§ **Task objective**: Your answer should be the line containing "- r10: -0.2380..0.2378" and each line after it through the end of the data below, repeated exactly.

§ **Collected material**:

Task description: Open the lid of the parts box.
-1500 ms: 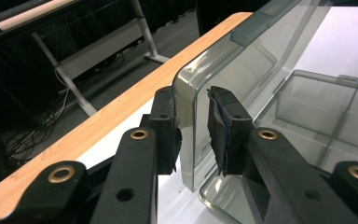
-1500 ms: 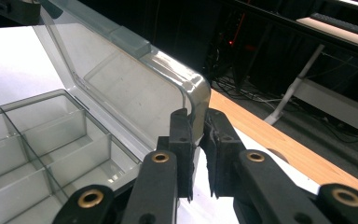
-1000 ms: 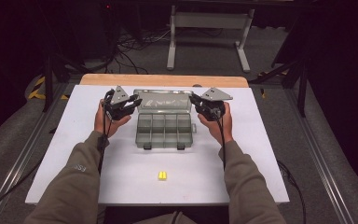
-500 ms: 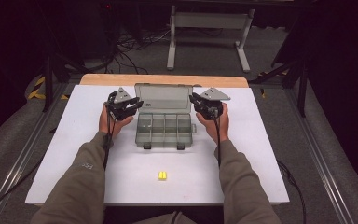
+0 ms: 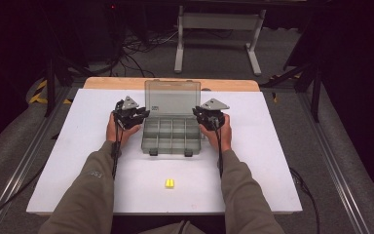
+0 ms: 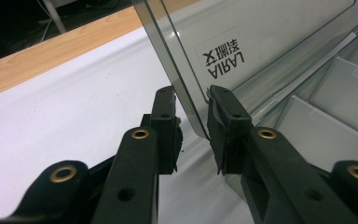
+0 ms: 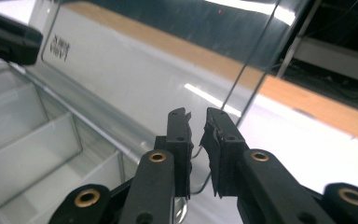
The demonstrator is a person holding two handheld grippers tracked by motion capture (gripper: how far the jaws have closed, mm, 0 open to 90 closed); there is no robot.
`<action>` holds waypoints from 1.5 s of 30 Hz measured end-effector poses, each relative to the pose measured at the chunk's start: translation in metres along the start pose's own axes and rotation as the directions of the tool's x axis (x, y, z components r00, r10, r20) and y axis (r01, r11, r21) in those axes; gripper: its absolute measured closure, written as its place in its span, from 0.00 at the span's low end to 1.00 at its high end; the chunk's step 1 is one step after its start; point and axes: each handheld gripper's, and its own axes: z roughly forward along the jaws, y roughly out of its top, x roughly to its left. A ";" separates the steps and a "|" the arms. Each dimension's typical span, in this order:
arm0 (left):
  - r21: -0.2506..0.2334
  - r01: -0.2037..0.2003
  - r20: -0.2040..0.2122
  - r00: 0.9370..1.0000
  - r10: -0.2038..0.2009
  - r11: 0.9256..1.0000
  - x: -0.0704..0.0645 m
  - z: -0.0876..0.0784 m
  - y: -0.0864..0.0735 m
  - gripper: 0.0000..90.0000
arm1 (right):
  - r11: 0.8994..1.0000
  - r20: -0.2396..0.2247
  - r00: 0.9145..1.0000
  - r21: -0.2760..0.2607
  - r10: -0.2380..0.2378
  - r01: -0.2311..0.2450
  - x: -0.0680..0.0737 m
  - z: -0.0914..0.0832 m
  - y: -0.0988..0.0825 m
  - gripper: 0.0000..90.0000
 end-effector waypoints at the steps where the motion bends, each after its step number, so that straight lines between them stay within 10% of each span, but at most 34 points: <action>1: -0.003 0.000 -0.003 1.000 0.000 1.000 0.001 0.000 0.000 0.82 | 1.000 -0.007 1.000 0.011 0.006 -0.006 0.001 0.002 -0.002 0.90; 29: -0.011 0.021 -0.014 1.000 -0.021 1.000 -0.003 0.000 -0.005 0.89 | 0.996 0.065 0.995 0.035 0.074 -0.076 -0.004 0.002 -0.018 0.89; 45: 0.014 -0.187 -0.076 0.979 0.188 0.982 -0.014 -0.030 0.012 0.82 | 0.997 0.069 0.995 0.026 0.075 -0.077 -0.014 -0.021 -0.011 0.87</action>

§ **Your response**:
  - r10: -0.2380..0.2378
  - r01: -0.2311..0.2450
  - x: -0.0680..0.0737 m
  - z: -0.0914..0.0832 m
  - y: -0.0988..0.0825 m
  - gripper: 0.0000..90.0000
 end-effector waypoints at the steps where the motion bends, each after its step number, so that straight lines between them stay within 10% of each span, but at most 34 points: <action>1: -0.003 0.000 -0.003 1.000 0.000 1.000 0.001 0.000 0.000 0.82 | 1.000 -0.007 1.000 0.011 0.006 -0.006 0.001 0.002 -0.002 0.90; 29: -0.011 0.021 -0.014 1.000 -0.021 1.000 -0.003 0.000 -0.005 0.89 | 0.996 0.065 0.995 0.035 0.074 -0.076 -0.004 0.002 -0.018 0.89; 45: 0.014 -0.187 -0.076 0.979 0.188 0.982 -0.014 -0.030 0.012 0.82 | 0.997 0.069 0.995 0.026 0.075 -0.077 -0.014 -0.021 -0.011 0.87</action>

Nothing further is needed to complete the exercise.